__MATERIAL FOR THIS EXERCISE__.
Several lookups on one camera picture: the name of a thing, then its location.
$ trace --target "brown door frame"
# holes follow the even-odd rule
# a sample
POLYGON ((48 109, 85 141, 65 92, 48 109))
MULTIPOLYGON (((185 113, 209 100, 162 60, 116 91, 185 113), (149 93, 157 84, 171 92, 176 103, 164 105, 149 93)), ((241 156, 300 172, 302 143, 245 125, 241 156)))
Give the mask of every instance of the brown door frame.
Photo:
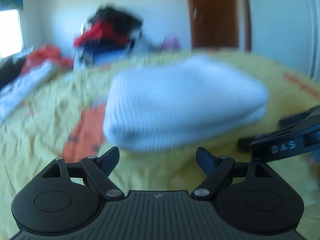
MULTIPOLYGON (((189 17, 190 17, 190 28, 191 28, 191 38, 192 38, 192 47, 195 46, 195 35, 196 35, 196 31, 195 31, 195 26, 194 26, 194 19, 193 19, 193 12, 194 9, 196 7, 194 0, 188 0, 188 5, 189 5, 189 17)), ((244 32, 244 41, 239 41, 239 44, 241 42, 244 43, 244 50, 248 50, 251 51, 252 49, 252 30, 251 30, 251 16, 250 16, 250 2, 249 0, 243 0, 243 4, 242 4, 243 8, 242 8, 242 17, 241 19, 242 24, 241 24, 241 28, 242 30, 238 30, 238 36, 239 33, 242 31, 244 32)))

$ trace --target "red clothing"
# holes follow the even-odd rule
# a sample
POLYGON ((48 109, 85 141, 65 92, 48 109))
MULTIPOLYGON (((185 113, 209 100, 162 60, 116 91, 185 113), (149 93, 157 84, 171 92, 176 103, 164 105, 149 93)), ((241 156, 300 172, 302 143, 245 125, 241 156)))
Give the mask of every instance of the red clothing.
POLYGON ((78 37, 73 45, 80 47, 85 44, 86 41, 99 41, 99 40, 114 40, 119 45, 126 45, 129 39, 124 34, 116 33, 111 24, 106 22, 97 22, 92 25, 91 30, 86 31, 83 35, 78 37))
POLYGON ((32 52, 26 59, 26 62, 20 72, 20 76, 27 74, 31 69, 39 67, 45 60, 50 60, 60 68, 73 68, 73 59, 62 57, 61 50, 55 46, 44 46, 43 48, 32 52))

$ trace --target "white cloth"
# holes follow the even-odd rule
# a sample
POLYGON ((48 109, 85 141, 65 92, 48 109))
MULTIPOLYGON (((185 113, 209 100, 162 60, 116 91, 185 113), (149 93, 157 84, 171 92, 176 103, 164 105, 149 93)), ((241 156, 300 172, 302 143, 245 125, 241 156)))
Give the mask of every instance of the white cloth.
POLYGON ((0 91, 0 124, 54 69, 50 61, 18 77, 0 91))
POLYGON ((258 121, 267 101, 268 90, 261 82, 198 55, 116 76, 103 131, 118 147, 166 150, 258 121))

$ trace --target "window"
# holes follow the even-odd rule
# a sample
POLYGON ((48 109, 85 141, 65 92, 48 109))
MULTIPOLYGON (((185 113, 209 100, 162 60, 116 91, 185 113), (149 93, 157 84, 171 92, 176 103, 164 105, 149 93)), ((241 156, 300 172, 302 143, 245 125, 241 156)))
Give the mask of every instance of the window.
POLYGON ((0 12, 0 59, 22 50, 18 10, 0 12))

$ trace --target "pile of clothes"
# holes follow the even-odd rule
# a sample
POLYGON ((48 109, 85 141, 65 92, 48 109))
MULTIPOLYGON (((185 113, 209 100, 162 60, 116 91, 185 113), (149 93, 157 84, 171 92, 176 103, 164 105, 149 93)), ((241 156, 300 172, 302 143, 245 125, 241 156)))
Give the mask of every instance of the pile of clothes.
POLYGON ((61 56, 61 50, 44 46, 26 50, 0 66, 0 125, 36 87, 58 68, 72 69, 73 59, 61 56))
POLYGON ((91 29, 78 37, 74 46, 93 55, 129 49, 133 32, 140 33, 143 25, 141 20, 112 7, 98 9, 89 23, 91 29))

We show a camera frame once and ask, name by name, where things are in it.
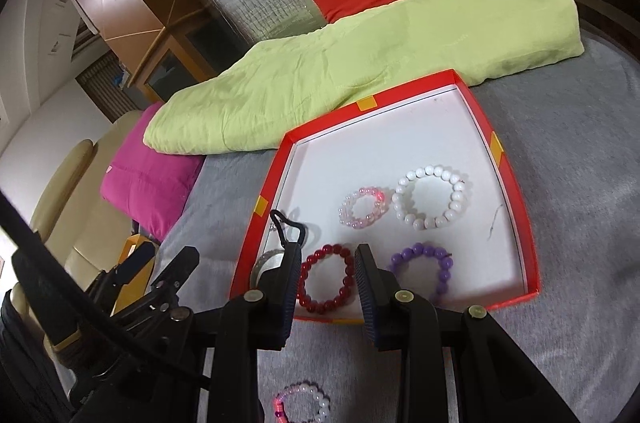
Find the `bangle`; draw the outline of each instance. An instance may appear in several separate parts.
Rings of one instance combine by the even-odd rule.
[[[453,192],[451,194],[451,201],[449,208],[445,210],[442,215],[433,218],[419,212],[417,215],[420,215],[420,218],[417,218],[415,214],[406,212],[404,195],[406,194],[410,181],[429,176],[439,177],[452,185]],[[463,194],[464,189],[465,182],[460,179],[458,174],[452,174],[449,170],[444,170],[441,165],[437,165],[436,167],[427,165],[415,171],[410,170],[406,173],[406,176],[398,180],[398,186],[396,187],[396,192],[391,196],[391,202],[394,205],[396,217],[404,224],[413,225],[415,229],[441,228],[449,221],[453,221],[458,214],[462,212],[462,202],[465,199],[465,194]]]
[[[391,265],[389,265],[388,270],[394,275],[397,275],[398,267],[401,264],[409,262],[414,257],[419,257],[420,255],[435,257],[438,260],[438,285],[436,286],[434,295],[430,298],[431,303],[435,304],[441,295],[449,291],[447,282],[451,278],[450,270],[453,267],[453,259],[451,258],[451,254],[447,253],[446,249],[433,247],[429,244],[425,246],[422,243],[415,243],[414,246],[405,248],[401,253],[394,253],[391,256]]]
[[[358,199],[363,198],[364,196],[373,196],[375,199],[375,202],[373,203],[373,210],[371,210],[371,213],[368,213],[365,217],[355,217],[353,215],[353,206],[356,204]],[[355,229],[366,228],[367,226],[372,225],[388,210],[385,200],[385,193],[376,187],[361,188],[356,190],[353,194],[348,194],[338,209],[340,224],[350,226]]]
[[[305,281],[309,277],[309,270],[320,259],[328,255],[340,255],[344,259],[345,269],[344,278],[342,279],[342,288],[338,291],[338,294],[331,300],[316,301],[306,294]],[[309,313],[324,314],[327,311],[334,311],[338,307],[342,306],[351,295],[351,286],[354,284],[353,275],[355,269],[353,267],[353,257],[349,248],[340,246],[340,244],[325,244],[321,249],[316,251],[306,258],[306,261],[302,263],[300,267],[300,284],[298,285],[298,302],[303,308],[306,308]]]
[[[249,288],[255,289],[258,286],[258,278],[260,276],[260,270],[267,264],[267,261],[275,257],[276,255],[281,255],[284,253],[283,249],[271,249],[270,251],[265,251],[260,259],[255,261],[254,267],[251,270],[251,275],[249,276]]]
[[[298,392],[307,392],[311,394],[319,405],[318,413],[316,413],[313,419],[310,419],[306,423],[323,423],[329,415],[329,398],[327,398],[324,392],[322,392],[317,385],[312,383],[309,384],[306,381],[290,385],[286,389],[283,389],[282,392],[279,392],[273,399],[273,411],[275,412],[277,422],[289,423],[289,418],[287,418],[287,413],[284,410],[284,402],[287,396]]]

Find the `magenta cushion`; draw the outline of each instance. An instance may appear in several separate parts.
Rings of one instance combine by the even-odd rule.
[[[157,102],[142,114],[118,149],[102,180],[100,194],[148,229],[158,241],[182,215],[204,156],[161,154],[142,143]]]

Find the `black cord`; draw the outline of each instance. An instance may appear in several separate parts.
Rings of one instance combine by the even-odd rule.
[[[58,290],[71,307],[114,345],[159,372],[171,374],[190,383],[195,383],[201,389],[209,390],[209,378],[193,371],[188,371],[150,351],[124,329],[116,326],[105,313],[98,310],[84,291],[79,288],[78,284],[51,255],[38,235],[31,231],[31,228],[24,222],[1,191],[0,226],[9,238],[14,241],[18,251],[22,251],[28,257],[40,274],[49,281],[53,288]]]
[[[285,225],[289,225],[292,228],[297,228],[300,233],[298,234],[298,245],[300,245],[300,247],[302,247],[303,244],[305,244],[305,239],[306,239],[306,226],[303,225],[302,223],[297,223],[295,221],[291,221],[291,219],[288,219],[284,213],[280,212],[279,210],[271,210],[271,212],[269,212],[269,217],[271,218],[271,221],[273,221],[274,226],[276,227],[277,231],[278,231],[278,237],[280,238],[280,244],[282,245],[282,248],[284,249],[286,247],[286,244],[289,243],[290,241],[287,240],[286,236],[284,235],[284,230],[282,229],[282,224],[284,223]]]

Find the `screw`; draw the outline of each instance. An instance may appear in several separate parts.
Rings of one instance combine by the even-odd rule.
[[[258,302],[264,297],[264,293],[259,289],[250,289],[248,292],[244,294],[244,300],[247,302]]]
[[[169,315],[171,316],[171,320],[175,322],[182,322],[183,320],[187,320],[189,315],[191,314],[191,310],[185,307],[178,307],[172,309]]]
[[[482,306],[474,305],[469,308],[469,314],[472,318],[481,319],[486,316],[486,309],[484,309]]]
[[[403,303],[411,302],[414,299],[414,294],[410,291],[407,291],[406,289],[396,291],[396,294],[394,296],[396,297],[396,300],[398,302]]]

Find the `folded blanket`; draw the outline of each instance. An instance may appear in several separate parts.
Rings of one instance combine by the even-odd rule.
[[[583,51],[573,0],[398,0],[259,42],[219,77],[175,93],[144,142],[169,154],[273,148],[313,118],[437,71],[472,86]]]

__TASK TO COMPLETE__. The expected answer is each line of the records above that includes the string "Find".

__ANSWER TO THE EXERCISE__.
Find the `bangle`; draw the outline of each instance. An instance may appear in several separate parts.
Find the `magenta cushion`; draw the outline of each instance. An instance may appear in several separate parts.
Find the `black cord`; draw the outline of each instance. An instance may appear in several separate parts.
Find the `screw`; draw the outline of each instance. An instance may appear in several separate parts.
Find the `folded blanket`; draw the outline of each instance. An instance may appear in several separate parts.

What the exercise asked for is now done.